Not that I agree with it.
The term "millennials" was coined before "Generation Y," and the initial definition was children born during or after 1982, which is more or less where it stands now (I've seen the definition of millennials get extended back to 1980, but rarely if ever into the 70's.) Generation X is actually the one that absorbed the originally defined Generation Y, which comprised children born from 1974-1980.
Citation: https://en.wikipedia.org/wiki/Millennials#Terminology_and_et...
So a 51 year old is most definitely Gen X and not a Boomer. No matter what. Kids born in the mid-70's (50+) are quite outside by more than a decade of the baby boom period.

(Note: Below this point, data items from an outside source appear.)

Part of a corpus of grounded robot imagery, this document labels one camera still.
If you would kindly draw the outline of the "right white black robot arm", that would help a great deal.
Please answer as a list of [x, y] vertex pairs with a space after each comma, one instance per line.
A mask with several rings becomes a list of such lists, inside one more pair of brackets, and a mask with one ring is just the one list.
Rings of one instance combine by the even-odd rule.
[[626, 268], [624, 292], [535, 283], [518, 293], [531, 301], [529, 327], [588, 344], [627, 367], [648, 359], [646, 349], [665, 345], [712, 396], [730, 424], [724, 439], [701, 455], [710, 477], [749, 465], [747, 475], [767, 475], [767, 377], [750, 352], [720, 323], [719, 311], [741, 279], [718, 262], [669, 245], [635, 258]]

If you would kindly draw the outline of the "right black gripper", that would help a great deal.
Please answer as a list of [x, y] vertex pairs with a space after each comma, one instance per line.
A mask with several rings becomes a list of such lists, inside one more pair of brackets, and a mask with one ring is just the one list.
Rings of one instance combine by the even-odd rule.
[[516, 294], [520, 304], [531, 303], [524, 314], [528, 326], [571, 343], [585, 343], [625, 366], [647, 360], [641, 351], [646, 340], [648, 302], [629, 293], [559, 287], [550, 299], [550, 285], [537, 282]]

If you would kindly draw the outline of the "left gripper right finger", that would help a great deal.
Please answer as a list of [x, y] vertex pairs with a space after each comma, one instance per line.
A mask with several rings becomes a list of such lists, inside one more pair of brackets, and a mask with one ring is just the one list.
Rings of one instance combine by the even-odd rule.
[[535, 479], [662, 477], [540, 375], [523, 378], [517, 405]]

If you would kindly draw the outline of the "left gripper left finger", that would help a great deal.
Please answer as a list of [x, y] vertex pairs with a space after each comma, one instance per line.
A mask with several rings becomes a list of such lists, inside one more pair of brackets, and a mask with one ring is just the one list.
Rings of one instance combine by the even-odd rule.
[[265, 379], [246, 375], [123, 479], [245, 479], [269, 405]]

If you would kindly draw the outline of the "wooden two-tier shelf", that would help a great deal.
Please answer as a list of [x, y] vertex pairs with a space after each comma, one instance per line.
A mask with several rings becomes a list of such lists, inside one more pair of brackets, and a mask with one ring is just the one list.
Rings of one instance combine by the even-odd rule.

Source: My parents are definitely boomers, and I am definitely GenX. I'll leave it as an exercise to the reader to learn what the X meant. It was significant in the same way "boomer" was. Anyone trying to change or extend the meanings needs a history lesson.
Baby Boomers, GenX and Millenials all have meanings of significance to their titles, whereas Y, Z and the super weird "alpha" are just keeping up a pattern that loses the meanings of the other generations that got meaningful names.
My 6th grade teacher (in the early 80's) asked our class once which of us thought that the world would end in nuclear armageddon, and all of us raised our hands. I mention this as it's likely a baseline for how Gen X'ers view the state of the world.